The nurse who pushed the wheelchair nodded as they walked in the direction of the patients' 'sun room', where they could play games and occupy themselves in other ways in the afternoons. "Indeed," she spoke. "It doesn't look like she's getting better either. She hasn't said a word, since she was brought in all these months ago, no matter how many types of medication they've tried to give her. She's entirely catatonic. I believe her parents are slowly beginning to realize she may be here for the rest of her life, too."
As the sour-faced head nurse returned to her station at the end of the hallway, to tackle the little pile of paperwork that had undoubtedly gathered on her desk since the morning ── new patients always required a lot of paperwork to be taken care of, and there had been three that week alone ── the other nurse pushed the wheelchair into the sun room. As she did so, she saw Lenny sit by the tall window as always, gazing mindlessly. Indeed, she might just be there for the rest of her life. There wasn't a happy ending for most of the patients, but still, this was exceptionally sad.
As she parked the new ward's wheelchair beside the wooden chair Lenny had occupied and taken as hers since day one, the nurse ensured that the man was comfortable, then turned and left the room, nodding towards two of her colleagues currently engrossed in a game of Monopoly with a middle-aged, red-haired woman who had been diagnosed with schizophrenia as she did.

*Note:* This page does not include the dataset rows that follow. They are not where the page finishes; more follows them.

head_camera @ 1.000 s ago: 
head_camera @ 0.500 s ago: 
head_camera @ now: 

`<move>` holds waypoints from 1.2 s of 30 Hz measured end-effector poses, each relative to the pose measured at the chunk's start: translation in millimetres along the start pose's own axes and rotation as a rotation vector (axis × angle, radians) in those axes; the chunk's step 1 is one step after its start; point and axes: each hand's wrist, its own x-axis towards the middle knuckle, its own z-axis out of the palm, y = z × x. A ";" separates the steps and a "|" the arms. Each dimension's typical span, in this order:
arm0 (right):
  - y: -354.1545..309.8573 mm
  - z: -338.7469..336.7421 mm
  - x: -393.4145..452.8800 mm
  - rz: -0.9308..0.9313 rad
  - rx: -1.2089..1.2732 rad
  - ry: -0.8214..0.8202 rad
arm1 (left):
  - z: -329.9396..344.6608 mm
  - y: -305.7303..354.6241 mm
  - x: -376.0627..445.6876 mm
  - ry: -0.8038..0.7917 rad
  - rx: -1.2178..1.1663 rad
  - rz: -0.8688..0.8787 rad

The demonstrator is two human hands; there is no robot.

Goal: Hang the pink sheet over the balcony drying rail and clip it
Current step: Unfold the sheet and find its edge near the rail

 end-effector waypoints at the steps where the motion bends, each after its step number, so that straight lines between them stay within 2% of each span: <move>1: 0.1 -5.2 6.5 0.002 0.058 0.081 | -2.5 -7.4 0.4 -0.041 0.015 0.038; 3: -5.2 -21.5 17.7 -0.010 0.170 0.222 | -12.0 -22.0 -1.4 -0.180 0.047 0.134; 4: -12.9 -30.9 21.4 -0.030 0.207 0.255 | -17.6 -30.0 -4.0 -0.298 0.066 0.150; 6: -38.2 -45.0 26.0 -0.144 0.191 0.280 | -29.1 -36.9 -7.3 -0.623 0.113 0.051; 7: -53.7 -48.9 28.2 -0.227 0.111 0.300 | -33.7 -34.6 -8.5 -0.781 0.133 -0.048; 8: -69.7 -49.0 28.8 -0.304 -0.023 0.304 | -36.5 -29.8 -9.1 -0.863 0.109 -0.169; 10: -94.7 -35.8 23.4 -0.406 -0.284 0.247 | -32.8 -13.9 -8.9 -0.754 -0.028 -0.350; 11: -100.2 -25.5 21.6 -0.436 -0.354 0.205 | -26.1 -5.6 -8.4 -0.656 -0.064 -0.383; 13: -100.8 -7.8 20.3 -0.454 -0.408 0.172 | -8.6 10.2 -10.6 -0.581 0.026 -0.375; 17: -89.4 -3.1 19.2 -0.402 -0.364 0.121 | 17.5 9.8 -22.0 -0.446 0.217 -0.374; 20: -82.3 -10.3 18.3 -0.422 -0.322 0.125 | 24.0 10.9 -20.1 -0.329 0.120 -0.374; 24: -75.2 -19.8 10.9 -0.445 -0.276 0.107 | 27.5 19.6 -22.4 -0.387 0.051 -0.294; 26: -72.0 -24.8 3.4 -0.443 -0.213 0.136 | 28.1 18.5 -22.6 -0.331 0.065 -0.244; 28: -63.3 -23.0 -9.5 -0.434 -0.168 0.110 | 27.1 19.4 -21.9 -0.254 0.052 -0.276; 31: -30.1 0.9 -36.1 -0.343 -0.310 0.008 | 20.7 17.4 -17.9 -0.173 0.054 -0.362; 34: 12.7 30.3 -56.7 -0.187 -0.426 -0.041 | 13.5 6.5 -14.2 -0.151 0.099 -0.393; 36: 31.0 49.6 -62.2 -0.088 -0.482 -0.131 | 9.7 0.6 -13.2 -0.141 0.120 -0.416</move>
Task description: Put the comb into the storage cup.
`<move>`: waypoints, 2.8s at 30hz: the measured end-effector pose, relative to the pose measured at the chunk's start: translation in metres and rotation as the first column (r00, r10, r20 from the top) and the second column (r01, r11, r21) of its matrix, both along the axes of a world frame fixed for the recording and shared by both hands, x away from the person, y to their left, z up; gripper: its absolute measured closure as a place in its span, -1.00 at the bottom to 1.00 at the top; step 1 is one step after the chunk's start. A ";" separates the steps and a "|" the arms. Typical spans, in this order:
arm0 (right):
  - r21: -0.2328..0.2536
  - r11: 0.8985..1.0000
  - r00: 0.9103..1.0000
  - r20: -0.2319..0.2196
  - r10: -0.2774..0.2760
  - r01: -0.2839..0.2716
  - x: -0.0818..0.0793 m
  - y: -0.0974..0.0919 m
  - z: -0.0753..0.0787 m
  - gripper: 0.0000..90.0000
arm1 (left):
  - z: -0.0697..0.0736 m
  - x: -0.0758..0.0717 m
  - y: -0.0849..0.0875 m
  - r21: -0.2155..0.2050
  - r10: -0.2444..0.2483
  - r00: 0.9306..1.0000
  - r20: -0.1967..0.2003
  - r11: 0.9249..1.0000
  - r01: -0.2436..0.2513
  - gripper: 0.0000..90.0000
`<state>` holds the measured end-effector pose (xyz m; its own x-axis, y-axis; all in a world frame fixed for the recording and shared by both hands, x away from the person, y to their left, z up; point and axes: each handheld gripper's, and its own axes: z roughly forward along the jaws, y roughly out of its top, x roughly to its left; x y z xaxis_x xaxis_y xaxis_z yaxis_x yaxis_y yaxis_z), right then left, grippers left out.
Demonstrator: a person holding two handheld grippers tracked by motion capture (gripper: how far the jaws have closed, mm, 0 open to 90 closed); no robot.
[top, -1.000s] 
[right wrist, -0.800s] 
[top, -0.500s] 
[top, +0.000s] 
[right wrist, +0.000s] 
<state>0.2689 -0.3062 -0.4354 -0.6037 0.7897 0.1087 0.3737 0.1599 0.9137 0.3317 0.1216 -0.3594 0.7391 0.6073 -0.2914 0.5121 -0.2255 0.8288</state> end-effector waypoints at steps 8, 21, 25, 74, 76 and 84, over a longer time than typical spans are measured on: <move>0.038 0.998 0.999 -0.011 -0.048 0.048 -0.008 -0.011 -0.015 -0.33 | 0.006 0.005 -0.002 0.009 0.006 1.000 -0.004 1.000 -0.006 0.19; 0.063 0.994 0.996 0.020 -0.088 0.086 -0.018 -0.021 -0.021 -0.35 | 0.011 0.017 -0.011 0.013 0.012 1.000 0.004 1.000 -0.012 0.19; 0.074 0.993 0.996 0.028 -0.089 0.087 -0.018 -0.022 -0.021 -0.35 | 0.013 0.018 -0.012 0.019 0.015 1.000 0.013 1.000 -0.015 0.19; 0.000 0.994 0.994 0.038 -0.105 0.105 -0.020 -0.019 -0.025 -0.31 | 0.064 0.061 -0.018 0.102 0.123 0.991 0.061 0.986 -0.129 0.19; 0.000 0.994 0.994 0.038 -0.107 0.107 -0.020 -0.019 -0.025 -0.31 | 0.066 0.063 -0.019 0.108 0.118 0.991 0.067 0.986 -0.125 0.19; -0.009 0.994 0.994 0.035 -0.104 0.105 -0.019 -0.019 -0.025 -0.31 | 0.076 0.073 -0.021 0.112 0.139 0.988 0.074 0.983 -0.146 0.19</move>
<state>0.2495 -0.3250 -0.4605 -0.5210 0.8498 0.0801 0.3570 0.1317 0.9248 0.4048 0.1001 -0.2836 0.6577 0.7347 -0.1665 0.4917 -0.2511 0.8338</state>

Lenny turned her head very slowly when she heard a soft, familiar laugh, beside her ── a laugh that she had hoped to never ever have to hear again. Her eyes fell upon a pair of shoes so worn that the wearer's uneven toes were visible, in several places. She felt the acid burn in her throat, already. She felt the chills run down her spine. As Lenny lifted her gaze, she felt her breath catch, more and more as she reached a pale, sunken face framed with long, gray, very thin hair... unnatural, yellow eyes... and a smile made of gray and chipped teeth. She felt her stomach sink and screamed, even before the man had spoken.
"Well, well," a cold, raspy voice sounded. "It so seems we meet... again."